While there were restrictions in the past, the QFII and RQFII schemes are now rolled into one singular scheme that allows foreign investors to more actively participate in the futures market.
This not only allows for easier cash remittance but also access to various trading products apart from commodities futures such as stock options.
3. The Different International Products To Trade In The Chinese Futures Market
While there is a myriad of trading products available, here are some of the most popular products across China's futures exchanges.
Through the Shanghai International Energy Exchange (INE), traders can trade Crude Oil futures, TSR20 Rubber futures, Low-Sulfur Fuel Oil futures, Copper Futures and Crude Oil Options.
In the Dalian Commodity Exchange (DCE), investors are able to capitalise on price, arbitrage and hedging opportunities in Iron Ore Futures, Palm Olein Futures and DCE Olein Options.

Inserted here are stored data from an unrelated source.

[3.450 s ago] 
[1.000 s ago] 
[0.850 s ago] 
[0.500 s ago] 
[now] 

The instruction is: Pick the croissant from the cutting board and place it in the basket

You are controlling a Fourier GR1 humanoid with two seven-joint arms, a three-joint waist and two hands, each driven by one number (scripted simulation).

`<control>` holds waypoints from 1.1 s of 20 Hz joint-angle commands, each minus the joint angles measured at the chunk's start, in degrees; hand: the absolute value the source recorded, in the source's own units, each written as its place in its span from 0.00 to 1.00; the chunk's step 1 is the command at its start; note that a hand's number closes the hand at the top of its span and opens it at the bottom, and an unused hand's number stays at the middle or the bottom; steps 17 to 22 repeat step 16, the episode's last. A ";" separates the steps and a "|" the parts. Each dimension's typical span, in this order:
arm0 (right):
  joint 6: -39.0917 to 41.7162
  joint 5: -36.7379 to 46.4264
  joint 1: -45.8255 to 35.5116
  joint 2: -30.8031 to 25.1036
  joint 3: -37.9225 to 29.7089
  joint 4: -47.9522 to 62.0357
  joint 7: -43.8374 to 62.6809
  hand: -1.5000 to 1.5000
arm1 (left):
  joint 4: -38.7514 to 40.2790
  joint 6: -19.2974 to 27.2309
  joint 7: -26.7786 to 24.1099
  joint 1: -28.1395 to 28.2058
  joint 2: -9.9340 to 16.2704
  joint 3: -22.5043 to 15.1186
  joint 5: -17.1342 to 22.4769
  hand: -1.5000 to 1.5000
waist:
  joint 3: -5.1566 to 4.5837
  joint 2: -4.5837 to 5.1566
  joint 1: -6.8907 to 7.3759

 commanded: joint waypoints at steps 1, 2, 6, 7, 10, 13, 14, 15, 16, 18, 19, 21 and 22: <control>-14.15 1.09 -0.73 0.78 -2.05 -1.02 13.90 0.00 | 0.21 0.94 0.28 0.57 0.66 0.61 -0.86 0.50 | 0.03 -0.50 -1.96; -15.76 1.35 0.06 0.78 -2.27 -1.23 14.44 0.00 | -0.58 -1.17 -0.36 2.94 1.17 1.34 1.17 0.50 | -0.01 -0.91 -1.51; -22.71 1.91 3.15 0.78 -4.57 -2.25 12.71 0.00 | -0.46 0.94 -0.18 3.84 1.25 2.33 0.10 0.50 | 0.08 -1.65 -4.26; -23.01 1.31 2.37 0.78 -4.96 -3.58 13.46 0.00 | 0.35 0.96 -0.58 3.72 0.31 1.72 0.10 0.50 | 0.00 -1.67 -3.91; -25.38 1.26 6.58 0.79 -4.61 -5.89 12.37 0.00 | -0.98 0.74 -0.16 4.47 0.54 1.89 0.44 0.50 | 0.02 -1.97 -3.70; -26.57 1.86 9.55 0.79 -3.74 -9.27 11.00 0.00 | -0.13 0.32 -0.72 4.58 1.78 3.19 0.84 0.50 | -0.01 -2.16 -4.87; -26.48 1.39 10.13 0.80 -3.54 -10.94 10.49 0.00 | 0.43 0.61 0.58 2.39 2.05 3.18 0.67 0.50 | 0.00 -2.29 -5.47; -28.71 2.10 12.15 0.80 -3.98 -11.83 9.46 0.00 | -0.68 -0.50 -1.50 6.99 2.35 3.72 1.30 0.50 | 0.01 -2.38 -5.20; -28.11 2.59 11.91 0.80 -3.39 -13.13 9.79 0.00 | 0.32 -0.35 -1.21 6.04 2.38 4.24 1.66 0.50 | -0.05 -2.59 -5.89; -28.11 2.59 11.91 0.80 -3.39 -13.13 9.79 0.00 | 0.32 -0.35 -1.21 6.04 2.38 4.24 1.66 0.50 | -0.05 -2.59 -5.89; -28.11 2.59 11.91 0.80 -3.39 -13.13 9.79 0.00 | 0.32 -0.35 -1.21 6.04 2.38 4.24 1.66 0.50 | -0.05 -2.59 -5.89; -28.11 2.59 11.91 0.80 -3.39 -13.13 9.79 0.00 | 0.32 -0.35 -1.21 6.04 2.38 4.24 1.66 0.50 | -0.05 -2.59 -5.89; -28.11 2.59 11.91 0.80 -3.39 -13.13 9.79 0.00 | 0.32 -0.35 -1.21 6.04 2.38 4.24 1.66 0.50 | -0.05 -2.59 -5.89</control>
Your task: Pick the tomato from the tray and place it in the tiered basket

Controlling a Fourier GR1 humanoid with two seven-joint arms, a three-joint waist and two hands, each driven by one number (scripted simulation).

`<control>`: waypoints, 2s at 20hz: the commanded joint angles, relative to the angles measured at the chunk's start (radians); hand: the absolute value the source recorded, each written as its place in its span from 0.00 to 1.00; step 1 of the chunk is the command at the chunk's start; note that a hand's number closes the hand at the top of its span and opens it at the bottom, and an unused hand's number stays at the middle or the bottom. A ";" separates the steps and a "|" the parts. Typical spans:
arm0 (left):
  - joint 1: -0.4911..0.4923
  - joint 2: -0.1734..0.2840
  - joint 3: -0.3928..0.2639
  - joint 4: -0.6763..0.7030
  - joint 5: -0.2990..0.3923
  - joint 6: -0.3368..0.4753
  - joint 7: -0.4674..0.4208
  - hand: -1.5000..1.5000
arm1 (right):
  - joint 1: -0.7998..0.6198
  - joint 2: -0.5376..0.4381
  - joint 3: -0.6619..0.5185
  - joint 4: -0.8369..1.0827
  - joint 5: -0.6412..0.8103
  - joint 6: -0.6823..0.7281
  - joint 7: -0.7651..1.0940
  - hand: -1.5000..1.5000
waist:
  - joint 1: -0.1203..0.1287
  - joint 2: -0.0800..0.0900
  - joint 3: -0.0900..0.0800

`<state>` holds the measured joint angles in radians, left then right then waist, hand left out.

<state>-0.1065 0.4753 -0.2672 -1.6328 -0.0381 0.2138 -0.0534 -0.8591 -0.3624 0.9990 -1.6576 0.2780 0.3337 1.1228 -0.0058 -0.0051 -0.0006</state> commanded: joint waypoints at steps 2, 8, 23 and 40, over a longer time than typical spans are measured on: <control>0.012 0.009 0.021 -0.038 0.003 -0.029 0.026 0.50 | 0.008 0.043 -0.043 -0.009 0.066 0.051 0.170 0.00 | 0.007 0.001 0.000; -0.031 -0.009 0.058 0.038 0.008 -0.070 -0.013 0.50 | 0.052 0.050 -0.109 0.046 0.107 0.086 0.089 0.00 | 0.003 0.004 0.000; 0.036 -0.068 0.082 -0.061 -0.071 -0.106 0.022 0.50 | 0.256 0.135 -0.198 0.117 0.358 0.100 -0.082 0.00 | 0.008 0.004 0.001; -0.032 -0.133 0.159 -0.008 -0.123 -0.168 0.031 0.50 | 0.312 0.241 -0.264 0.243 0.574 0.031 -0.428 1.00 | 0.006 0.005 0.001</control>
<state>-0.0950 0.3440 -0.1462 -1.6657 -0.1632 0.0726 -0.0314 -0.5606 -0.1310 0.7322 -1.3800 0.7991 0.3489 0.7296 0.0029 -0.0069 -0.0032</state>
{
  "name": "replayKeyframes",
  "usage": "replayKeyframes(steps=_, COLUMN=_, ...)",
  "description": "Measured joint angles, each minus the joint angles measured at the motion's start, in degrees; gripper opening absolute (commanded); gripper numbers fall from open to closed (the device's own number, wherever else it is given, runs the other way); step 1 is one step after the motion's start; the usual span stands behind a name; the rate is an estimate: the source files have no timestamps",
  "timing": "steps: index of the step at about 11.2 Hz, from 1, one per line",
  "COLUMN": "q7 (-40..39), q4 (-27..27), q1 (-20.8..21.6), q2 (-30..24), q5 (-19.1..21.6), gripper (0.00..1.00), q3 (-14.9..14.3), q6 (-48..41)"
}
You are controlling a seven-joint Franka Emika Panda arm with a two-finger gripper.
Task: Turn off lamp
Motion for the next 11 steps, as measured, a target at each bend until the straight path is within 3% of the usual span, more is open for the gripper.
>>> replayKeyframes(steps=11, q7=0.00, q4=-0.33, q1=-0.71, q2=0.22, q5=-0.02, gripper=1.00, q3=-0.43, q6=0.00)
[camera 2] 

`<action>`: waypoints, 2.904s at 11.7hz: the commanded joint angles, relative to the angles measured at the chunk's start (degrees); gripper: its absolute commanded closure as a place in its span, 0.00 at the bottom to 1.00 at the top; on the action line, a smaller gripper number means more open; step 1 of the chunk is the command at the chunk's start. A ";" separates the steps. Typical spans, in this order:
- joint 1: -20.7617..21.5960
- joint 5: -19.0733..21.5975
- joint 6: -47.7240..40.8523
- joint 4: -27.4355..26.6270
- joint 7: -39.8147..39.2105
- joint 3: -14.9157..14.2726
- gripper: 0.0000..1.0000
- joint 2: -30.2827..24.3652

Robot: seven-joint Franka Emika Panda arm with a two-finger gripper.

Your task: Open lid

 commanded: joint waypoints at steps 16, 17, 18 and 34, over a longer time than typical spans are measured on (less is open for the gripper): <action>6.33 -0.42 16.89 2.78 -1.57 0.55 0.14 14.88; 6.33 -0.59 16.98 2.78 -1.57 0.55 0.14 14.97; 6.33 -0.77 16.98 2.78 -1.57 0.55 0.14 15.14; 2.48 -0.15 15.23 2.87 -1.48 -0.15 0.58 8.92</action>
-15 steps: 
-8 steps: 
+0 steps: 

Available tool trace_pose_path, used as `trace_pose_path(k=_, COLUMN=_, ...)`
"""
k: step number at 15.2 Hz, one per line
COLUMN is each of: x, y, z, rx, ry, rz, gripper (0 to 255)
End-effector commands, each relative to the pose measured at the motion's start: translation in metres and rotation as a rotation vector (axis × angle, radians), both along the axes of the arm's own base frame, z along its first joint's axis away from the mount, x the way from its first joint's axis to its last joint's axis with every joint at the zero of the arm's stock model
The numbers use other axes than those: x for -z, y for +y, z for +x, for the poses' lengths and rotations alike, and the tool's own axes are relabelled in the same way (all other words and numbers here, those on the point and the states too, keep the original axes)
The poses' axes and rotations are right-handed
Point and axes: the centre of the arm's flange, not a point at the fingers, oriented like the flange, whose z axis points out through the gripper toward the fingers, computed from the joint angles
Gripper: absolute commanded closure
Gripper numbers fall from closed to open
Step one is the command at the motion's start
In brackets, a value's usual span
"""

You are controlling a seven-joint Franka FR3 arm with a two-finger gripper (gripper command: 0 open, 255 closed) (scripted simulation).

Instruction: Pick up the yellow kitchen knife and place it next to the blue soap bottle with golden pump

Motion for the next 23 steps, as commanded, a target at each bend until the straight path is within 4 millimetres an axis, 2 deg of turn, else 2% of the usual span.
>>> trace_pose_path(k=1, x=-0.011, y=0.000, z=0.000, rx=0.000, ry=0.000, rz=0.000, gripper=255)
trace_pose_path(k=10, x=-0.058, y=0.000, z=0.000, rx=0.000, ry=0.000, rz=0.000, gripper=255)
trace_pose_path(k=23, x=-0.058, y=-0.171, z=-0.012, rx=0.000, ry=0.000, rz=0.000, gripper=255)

The Zhengzhou Commodity Exchange (ZCE) allows traders access to Purified Terephthalic Acid (PTA) Futures.
4. Stock Index Options Are Limited For Hedging Purposes
Thanks to the opening of China’s capital markets, foreign investors can now also access stock index options trading as well.
However, this is currently limited to hedging purposes only to prevent any unwarranted speculation in the Chinese markets.
With a focus on value-preserving transactions, China’s move to liberalise its futures market is based on allowing the market to grow sustainably while handling market participant risk.
As of late, treasury bond futures are not included in this opening, thus foreign investors cannot yet access or trade them.
5. Trading Futures As A Foreign Investor Requires An Overseas Intermediary
Trading in China’s futures market through exchanges such as the DCE and ZCE requires foreign investors to go through a domestic Chinese futures broker in China which is a certified member of the exchange.
However, foreign investors will be able to trade through an overseas intermediary broker as well.
This is essential as the overseas intermediary will help the foreign investor to set up a trading account with a domestic futures firm in order to start trading. The process can get complicated and cumbersome if an investor were to do it themselves.
Additionally, because Chinese futures brokers deal with RMB, this can be inconvenient for foreign investors. With an overseas intermediary broker, international traders can utilise foreign currency such as US dollars and offshore RMB to meet the trading margin requirements as well as trade free of trading taxes in China.
Through an overseas intermediary, foreign investors can swiftly gain access to China’s exciting futures market and start trading commodities such as copper, crude oil and iron ore to hedge their positions or take advantage of potential price movements.